The expected reply is all of the data, returned exactly.
** Opening GIVEN MATERIAL block **
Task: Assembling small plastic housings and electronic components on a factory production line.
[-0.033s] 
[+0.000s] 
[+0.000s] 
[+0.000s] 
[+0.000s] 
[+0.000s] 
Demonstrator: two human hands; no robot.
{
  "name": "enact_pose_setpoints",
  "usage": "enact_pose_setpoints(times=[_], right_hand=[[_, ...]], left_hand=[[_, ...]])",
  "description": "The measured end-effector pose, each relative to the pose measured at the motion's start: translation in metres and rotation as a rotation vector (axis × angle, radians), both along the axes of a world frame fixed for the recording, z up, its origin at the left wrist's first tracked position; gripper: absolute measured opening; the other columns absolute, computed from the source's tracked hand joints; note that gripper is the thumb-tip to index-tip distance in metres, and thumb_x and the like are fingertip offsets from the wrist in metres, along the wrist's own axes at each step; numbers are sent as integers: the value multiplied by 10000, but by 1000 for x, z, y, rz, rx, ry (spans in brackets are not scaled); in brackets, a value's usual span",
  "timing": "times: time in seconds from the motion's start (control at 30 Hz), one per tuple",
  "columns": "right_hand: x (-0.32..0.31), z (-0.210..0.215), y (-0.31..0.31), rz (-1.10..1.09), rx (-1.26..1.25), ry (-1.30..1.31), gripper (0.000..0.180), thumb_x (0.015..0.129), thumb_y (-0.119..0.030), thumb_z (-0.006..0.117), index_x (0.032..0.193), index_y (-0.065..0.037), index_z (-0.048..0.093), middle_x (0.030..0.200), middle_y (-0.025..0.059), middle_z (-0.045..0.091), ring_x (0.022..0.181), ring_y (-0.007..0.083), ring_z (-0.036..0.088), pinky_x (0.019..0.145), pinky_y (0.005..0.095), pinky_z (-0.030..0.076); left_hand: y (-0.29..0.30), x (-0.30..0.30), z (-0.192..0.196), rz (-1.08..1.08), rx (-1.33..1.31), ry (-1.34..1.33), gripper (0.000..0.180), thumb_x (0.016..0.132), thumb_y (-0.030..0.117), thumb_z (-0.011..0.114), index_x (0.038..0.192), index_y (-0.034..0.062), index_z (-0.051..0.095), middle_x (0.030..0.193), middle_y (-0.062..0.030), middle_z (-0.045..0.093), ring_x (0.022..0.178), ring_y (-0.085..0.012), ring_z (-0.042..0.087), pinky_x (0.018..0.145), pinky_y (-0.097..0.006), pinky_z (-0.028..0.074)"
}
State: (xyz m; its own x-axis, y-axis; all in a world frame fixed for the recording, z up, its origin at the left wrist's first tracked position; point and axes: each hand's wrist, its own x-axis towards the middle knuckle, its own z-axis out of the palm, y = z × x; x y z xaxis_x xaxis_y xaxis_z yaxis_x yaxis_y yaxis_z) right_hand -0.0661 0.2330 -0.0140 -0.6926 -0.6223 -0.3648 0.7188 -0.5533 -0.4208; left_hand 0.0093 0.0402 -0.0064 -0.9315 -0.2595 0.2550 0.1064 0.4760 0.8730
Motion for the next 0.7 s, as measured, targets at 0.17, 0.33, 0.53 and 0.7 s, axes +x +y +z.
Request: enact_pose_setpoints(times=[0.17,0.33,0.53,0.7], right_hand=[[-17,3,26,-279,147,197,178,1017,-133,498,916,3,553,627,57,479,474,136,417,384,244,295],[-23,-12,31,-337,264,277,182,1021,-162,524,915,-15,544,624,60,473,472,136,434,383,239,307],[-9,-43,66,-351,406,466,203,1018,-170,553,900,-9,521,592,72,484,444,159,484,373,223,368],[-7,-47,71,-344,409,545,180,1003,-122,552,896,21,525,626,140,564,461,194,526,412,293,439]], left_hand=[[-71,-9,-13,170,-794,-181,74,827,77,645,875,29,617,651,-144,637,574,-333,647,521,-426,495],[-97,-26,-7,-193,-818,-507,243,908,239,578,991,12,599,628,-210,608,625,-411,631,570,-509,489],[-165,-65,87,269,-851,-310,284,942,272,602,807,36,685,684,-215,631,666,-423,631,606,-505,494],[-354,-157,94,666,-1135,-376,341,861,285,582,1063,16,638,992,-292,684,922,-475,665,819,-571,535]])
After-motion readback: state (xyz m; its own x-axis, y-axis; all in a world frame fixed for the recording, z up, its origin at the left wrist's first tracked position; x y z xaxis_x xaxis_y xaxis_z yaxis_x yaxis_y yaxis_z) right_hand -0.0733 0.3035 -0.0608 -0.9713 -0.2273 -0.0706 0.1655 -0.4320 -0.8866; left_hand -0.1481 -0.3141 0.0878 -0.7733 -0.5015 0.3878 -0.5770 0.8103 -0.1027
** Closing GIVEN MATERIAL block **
*EXPECTED OUTPUT:*
Task: Assembling small plastic housings and electronic components on a factory production line.
[-0.033s] 
[+0.000s] 
[+0.000s] 
[+0.000s] 
[+0.000s] 
[+0.000s] 
Demonstrator: two human hands; no robot.
{
  "name": "enact_pose_setpoints",
  "usage": "enact_pose_setpoints(times=[_], right_hand=[[_, ...]], left_hand=[[_, ...]])",
  "description": "The measured end-effector pose, each relative to the pose measured at the motion's start: translation in metres and rotation as a rotation vector (axis × angle, radians), both along the axes of a world frame fixed for the recording, z up, its origin at the left wrist's first tracked position; gripper: absolute measured opening; the other columns absolute, computed from the source's tracked hand joints; note that gripper is the thumb-tip to index-tip distance in metres, and thumb_x and the like are fingertip offsets from the wrist in metres, along the wrist's own axes at each step; numbers are sent as integers: the value multiplied by 10000, but by 1000 for x, z, y, rz, rx, ry (spans in brackets are not scaled); in brackets, a value's usual span",
  "timing": "times: time in seconds from the motion's start (control at 30 Hz), one per tuple",
  "columns": "right_hand: x (-0.32..0.31), z (-0.210..0.215), y (-0.31..0.31), rz (-1.10..1.09), rx (-1.26..1.25), ry (-1.30..1.31), gripper (0.000..0.180), thumb_x (0.015..0.129), thumb_y (-0.119..0.030), thumb_z (-0.006..0.117), index_x (0.032..0.193), index_y (-0.065..0.037), index_z (-0.048..0.093), middle_x (0.030..0.200), middle_y (-0.025..0.059), middle_z (-0.045..0.091), ring_x (0.022..0.181), ring_y (-0.007..0.083), ring_z (-0.036..0.088), pinky_x (0.019..0.145), pinky_y (0.005..0.095), pinky_z (-0.030..0.076); left_hand: y (-0.29..0.30), x (-0.30..0.30), z (-0.192..0.196), rz (-1.08..1.08), rx (-1.33..1.31), ry (-1.34..1.33), gripper (0.000..0.180), thumb_x (0.016..0.132), thumb_y (-0.030..0.117), thumb_z (-0.011..0.114), index_x (0.038..0.192), index_y (-0.034..0.062), index_z (-0.051..0.095), middle_x (0.030..0.193), middle_y (-0.062..0.030), middle_z (-0.045..0.093), ring_x (0.022..0.178), ring_y (-0.085..0.012), ring_z (-0.042..0.087), pinky_x (0.018..0.145), pinky_y (-0.097..0.006), pinky_z (-0.028..0.074)"
}
State: (xyz m; its own x-axis, y-axis; all in a world frame fixed for the recording, z up, its origin at the left wrist's first tracked position; point and axes: each hand's wrist, its own x-axis towards the middle knuckle, its own z-axis out of the palm, y = z × x; x y z xaxis_x xaxis_y xaxis_z yaxis_x yaxis_y yaxis_z) right_hand -0.0661 0.2330 -0.0140 -0.6926 -0.6223 -0.3648 0.7188 -0.5533 -0.4208; left_hand 0.0093 0.0402 -0.0064 -0.9315 -0.2595 0.2550 0.1064 0.4760 0.8730
Motion for the next 0.7 s, as measured, targets at 0.17, 0.33, 0.53 and 0.7 s, axes +x +y +z.
Request: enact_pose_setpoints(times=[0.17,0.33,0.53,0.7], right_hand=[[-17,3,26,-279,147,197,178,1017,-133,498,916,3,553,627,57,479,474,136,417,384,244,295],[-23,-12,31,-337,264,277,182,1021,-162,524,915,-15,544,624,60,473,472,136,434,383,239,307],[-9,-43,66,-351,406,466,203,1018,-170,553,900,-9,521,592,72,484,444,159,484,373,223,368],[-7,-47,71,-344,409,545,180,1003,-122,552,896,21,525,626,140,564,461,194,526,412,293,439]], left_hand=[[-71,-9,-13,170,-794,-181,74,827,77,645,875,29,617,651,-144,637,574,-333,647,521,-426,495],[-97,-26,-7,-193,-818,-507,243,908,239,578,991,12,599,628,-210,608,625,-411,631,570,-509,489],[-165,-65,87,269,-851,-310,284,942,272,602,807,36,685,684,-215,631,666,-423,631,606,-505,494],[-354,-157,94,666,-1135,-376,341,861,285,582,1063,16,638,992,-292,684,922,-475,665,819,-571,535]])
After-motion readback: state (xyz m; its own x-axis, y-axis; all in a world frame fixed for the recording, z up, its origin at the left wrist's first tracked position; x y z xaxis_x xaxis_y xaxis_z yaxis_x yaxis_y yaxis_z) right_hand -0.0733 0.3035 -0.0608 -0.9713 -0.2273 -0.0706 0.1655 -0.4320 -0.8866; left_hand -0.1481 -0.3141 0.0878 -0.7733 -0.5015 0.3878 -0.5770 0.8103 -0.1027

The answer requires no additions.